*What you will do*.
Omit the images and return the remaining entries unchanged.

(Beginning of Supplied data)

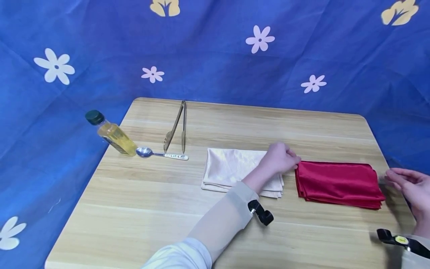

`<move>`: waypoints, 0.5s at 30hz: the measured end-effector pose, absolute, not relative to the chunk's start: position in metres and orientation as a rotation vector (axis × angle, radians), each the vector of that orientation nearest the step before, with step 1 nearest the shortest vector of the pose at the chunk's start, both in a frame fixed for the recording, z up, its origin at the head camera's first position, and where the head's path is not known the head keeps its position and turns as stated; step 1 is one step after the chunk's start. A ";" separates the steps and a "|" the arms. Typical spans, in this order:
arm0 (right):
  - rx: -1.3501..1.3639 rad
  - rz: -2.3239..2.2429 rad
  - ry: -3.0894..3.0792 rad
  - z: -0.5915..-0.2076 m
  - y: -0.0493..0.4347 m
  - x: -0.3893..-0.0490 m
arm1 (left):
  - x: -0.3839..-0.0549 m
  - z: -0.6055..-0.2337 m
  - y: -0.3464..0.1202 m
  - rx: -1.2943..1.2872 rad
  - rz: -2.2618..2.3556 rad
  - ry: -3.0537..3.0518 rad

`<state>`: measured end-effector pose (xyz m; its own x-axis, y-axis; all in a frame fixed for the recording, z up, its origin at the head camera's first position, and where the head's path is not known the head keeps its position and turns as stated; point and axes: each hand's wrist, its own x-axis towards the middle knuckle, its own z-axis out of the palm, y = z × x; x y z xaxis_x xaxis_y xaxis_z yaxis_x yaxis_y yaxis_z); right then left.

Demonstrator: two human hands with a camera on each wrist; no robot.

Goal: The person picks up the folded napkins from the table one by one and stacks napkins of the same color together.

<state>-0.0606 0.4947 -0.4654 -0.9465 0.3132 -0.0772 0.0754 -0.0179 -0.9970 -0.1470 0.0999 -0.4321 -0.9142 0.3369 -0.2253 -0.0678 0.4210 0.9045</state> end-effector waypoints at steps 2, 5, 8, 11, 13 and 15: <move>-0.303 2.151 -1.898 -0.458 0.487 -0.065 | -0.157 -0.427 0.093 0.299 1.602 2.311; -0.228 2.140 -1.779 -0.444 0.470 -0.073 | -0.170 -0.422 0.083 0.383 1.772 2.327; -0.298 2.000 -1.818 -0.426 0.446 -0.081 | -0.182 -0.415 0.069 0.452 1.893 2.389; -0.374 1.876 -1.866 -0.408 0.421 -0.088 | -0.192 -0.406 0.052 0.526 1.966 2.437; -0.367 1.718 -1.970 -0.398 0.403 -0.092 | -0.197 -0.399 0.038 0.579 1.998 2.477; -0.317 1.511 -2.093 -0.390 0.387 -0.095 | -0.202 -0.391 0.023 0.612 2.010 2.536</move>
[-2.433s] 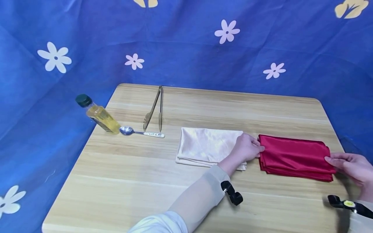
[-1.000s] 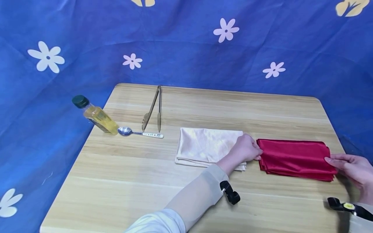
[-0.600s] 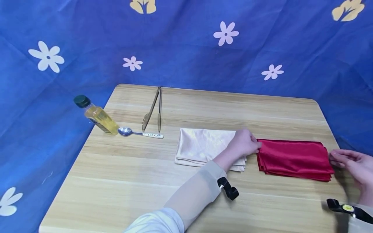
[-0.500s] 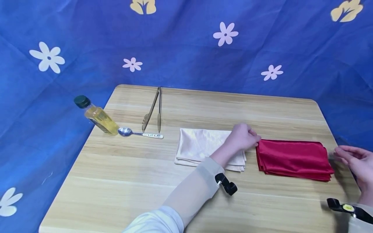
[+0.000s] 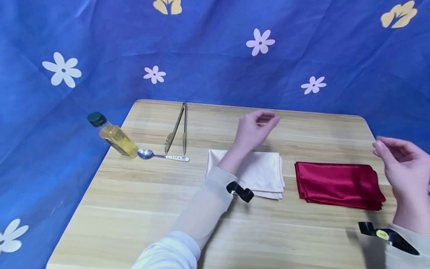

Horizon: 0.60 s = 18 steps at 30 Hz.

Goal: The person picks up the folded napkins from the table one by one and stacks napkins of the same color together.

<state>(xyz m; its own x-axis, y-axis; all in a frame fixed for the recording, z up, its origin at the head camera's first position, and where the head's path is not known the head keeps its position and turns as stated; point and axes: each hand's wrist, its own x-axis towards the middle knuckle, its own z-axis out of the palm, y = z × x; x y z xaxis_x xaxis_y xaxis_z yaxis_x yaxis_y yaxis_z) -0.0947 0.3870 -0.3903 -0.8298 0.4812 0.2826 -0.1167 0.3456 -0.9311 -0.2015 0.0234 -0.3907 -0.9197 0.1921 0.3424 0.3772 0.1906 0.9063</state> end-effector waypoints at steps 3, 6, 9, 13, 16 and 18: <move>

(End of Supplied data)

*Solution to this exercise*.
`<move>`: waypoints, 0.5s at 30hz: the measured end-effector pose, absolute, not relative to the chunk's start: position in metres and orientation as a rotation vector (axis × angle, radians), each the vector of that orientation nearest the step before, with step 1 nearest the shortest vector of the pose at the chunk's start, both in a frame fixed for the recording, z up, its origin at the head camera's first position, and where the head's path is not known the head keeps its position and turns as stated; step 1 is one step after the chunk's start. A ";" separates the steps and a "|" the arms. Typical spans, in this order:
arm0 (right):
  - rx: -1.3501..1.3639 rad
  - rz: -2.3239..2.2429 rad
  - ry: -3.0894..3.0792 rad
  - z: -0.5915..-0.2076 m
  - y: -0.0493..0.4347 m
  - x: -0.3893..-0.0490 m
arm1 (left):
  - x: -0.3839..-0.0549 m
  - z: -0.6055..-0.2337 m
  - y: -0.3464..0.1202 m
  - rx: -1.2943..1.2872 rad
  - rz: -2.2618..2.3556 rad
  - ry: -3.0537..3.0518 rad

`<state>`: measured end-effector pose (xyz m; its own x-axis, y-axis; all in a frame fixed for the recording, z up, its origin at the head camera's first position, and where the head's path is not known the head keeps its position and turns as stated; point and axes: each hand's wrist, its own x-axis towards the middle knuckle, its own z-axis out of the palm, y = z × x; x y z xaxis_x xaxis_y xaxis_z yaxis_x yaxis_y yaxis_z); right then left.

Demonstrator: two human hands with a camera on each wrist; no robot.

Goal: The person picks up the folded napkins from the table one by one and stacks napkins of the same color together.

<state>-0.0606 0.4947 -0.4654 -0.9465 0.3132 -0.0772 0.0754 -0.0179 -0.9970 -0.1470 0.0999 -0.4321 -0.9142 0.3369 -0.2253 -0.0678 0.4210 0.9045</state> end-effector waypoints at steps 2, 5, 8, 11, 13 and 15: <move>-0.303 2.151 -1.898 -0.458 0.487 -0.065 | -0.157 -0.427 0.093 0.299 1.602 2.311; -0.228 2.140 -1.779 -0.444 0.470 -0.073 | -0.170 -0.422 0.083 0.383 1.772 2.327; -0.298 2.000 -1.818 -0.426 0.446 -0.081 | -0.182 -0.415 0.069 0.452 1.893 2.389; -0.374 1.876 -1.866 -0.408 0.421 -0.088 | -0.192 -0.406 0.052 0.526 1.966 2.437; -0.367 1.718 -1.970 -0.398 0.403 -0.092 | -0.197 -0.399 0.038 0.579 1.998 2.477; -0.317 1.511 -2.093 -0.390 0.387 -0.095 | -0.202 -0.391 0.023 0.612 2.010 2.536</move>
[-2.433s] 
[-1.000s] 
[-0.600s] 
[-0.500s] 
[+0.000s] 

Horizon: 0.60 s = 18 steps at 30 Hz.

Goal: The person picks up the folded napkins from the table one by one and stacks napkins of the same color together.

<state>(xyz m; its own x-axis, y-axis; all in a frame fixed for the recording, z up, its origin at the head camera's first position, and where the head's path is not known the head keeps its position and turns as stated; point and axes: each hand's wrist, its own x-axis towards the middle knuckle, its own z-axis out of the palm, y = z × x; x y z xaxis_x xaxis_y xaxis_z yaxis_x yaxis_y yaxis_z) -0.0947 0.3870 -0.3903 -0.8298 0.4812 0.2826 -0.1167 0.3456 -0.9311 -0.2015 0.0234 -0.3907 -0.9197 0.1921 0.3424 0.3772 0.1906 0.9063</state> end-effector waypoints at steps 3, 6, 9, 13, 16 and 18: <move>

The response has been given in full.